July, 18, 2024, 東京--東京工業大学 工学院 電気電子系の岡田健一教授らの研究チームは、次世代6Gに向け、高面積効率・低消費電力で高ビットレート動作が可能な新しいMIMO技術によるフェーズドアレイ受信機を開発した。

第5世代移動通信システム(5G)では、ミリ波帯の周波数を用いて通信速度の向上を図っているが、さらなる高速化のために、より高い周波数の活用や大規模MIMOの利用が期待されている。
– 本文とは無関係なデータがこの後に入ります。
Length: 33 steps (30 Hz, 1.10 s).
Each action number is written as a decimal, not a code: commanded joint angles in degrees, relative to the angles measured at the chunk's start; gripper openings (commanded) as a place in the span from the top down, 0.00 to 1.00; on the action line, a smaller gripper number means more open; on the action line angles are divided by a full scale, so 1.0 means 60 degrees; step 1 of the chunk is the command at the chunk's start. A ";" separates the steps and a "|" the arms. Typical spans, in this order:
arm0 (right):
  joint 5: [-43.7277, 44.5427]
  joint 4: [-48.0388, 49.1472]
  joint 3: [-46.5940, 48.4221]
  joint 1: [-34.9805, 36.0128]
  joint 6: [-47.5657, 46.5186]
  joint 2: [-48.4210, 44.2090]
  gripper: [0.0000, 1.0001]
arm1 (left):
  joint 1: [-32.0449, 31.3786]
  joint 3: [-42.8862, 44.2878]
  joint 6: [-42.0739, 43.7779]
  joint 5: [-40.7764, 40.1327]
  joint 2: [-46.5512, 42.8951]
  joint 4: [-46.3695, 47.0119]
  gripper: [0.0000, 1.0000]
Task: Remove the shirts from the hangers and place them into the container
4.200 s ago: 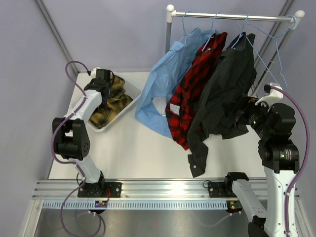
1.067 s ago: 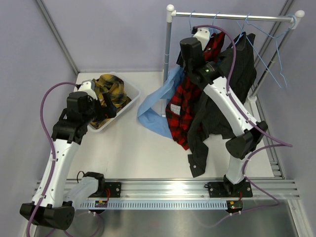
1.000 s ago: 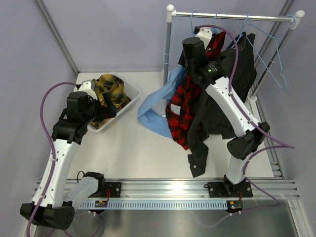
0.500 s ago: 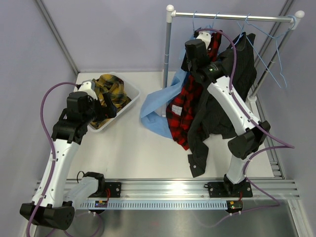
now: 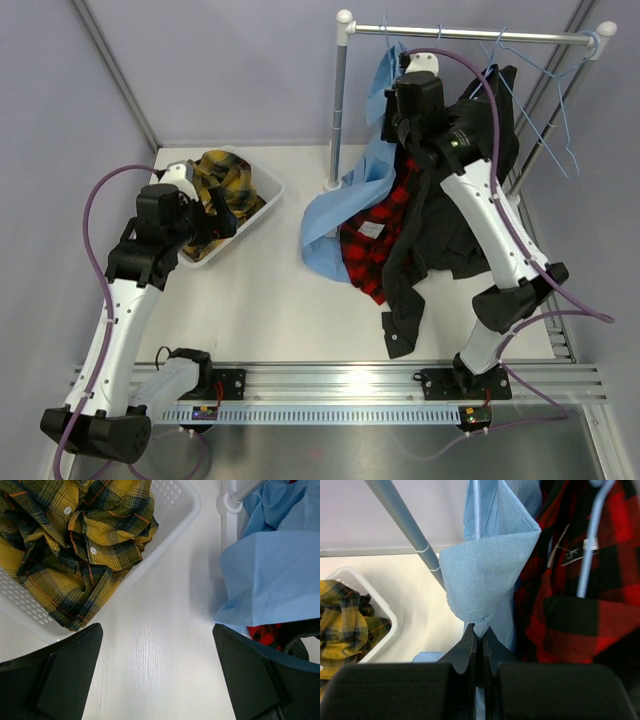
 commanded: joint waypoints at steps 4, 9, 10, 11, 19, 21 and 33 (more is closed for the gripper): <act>-0.0483 0.0439 -0.0439 -0.0020 -0.0785 -0.2200 1.00 | 0.0009 0.0506 0.0095 0.0312 0.0057 0.0246 0.01; -0.1067 0.0206 -0.1670 -0.0020 -0.0960 -0.3166 1.00 | 0.0009 0.0564 0.0095 0.0297 0.0116 0.0231 0.01; -0.1186 -0.0027 -0.1818 -0.0034 -0.1019 -0.3299 1.00 | 0.0009 0.0564 0.0095 0.0297 0.0116 0.0231 0.01; -0.1535 -0.0131 -0.1979 -0.0020 -0.1048 -0.3591 1.00 | -0.0006 0.0564 0.0080 0.0312 0.0116 0.0231 0.01; -0.4083 -0.0921 -0.3899 -0.0034 -0.1764 -0.5701 1.00 | 0.0009 0.1119 0.0475 0.1087 0.0218 0.0231 0.01; -0.5065 -0.1171 -0.3915 -0.0020 -0.1971 -0.6139 1.00 | 0.0009 0.1311 0.0563 0.1439 0.0248 0.0246 0.01; -0.8261 -0.3735 -0.0755 -0.0034 -0.2952 -0.6479 1.00 | -0.0064 0.2292 0.0798 0.2173 0.0995 0.0246 0.01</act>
しかし従来のMIMO技術は空間分割により複数の無線経路を確立しているため、アンテナ数とMIMOストリーム数の積に比例して回路規模が肥大化し、大規模MIMOの集積化が困難になるという課題があった。

研究では高速同期ビーム切り替えをフェーズドアレイ部で実現、MIMOストリーム数に回路規模が依存しない時分割MIMO技術を新たに開発した。時分割による回路再利用により回路規模を大幅に削減し、MIMOによる高データレートを実現しつつも、低消費電力かつ省面積コストのフェーズドアレイが実現できた。

開発した時分割MIMOフェーズドアレイ受信機ICは、65 nm世代のシリコンCMOSプロセスで作製した。このICを、アンテナを有するプリント基板に実装し、OTA測定を行った結果、5G NR規格準拠の4ストリーム信号のMIMO通信に成功し、9.6 Gbpsの高ビットレート動作を実証した。これまで発表されている最新の5Gフェーズドアレイ受信機の中でも最高のビットレートを、最高の面積効率で実現した。

開発した受信機は5G及び6G向けのIoTやモバイル端末に搭載できるため、衛星通信への応用など、高ビットレートの特長を生かした新しい通信サービスの実用化・アプリケーション展開を大きく進展させる成果といえる。

研究成果は、6月16日~20日に米国ホノルルで開催された「2024 IEEE Symposium on VLSI Technology & Circuits」で発表された。